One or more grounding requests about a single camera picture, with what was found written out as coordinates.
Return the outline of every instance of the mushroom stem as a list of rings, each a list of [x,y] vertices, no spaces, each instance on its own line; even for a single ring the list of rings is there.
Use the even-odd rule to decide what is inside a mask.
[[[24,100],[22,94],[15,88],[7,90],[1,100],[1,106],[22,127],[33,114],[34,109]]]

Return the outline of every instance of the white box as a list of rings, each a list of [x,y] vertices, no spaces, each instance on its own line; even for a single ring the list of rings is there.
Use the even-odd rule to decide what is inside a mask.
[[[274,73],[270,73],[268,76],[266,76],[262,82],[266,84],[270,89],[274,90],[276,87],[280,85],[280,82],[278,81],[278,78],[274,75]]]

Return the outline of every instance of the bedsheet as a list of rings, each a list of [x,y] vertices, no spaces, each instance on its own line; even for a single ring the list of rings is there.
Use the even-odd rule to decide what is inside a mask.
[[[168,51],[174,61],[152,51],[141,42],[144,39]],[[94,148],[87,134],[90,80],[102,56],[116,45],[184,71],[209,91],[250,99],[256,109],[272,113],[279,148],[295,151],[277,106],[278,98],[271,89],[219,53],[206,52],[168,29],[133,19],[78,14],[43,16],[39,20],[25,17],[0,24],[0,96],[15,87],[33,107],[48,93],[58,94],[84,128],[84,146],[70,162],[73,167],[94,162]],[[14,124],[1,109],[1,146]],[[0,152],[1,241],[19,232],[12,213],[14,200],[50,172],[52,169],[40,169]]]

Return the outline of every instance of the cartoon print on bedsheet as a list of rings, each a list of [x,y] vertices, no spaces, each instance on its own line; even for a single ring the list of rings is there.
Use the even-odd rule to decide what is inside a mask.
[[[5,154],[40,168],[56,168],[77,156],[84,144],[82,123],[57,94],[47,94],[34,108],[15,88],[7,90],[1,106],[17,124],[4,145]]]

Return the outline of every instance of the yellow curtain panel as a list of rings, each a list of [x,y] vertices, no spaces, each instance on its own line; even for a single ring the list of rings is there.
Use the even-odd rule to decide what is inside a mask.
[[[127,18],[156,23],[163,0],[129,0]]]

#####

• Exercise description: Within the records above, find every line holding the word "instance" and give the total as a bare number.

• Finished task: 5